SOURCE MATERIAL>
____________

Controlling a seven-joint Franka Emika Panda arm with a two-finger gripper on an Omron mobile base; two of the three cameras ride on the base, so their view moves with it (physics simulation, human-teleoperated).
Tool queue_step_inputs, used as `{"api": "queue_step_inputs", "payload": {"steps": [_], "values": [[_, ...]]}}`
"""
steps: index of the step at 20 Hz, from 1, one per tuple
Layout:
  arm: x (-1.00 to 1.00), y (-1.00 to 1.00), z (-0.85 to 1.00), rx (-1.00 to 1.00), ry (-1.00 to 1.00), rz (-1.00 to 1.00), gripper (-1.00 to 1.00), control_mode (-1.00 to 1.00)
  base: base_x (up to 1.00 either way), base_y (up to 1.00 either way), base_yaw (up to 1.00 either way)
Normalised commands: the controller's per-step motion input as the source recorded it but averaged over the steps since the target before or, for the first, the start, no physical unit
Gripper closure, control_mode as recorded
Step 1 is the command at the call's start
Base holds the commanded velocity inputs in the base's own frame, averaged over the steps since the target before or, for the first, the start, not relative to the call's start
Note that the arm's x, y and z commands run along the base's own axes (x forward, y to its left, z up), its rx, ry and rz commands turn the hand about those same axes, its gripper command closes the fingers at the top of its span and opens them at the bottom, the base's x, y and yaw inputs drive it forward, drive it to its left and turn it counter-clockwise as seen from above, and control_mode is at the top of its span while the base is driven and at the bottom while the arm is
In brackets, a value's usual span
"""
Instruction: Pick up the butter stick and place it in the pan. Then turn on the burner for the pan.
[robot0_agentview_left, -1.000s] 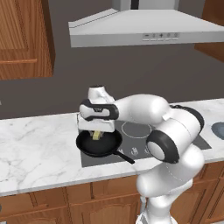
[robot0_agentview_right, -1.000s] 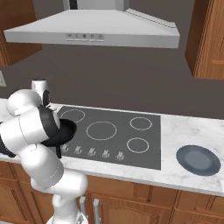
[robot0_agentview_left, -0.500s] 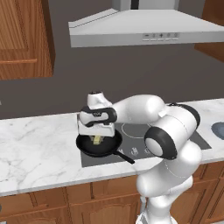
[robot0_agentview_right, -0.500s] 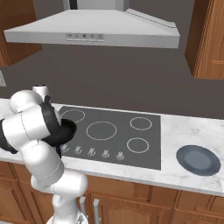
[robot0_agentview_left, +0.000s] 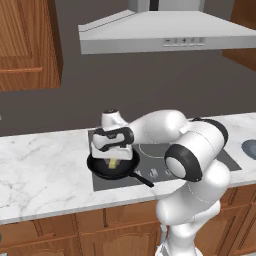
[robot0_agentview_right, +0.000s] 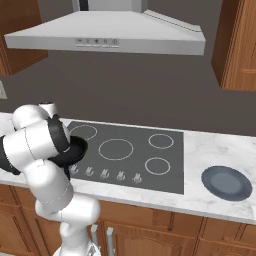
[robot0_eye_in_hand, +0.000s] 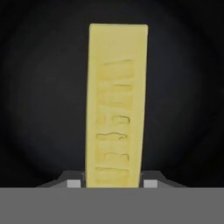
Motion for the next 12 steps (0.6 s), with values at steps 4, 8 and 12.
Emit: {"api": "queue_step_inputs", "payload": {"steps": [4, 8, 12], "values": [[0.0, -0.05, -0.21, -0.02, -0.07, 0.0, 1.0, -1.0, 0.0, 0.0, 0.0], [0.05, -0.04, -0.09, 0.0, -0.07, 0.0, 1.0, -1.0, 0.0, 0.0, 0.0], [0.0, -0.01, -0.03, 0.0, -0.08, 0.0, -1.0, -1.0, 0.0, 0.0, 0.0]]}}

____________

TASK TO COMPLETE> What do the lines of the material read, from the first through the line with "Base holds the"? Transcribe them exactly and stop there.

RESPONSE>
Controlling a seven-joint Franka Emika Panda arm with a two-finger gripper on an Omron mobile base; two of the three cameras ride on the base, so their view moves with it (physics simulation, human-teleoperated).
Tool queue_step_inputs, used as `{"api": "queue_step_inputs", "payload": {"steps": [_], "values": [[_, ...]]}}`
"""
steps: index of the step at 20 Hz, from 1, one per tuple
Layout:
  arm: x (-1.00 to 1.00), y (-1.00 to 1.00), z (-0.85 to 1.00), rx (-1.00 to 1.00), ry (-1.00 to 1.00), rz (-1.00 to 1.00), gripper (-1.00 to 1.00), control_mode (-1.00 to 1.00)
  base: base_x (up to 1.00 either way), base_y (up to 1.00 either way), base_yaw (up to 1.00 either way)
Normalised commands: the controller's per-step motion input as the source recorded it but averaged over the steps since the target before or, for the first, the start, no physical unit
Gripper closure, control_mode as recorded
Step 1 is the command at the call's start
Base holds the commanded velocity inputs in the base's own frame, averaged over the steps since the target before or, for the first, the start, not relative to the call's start

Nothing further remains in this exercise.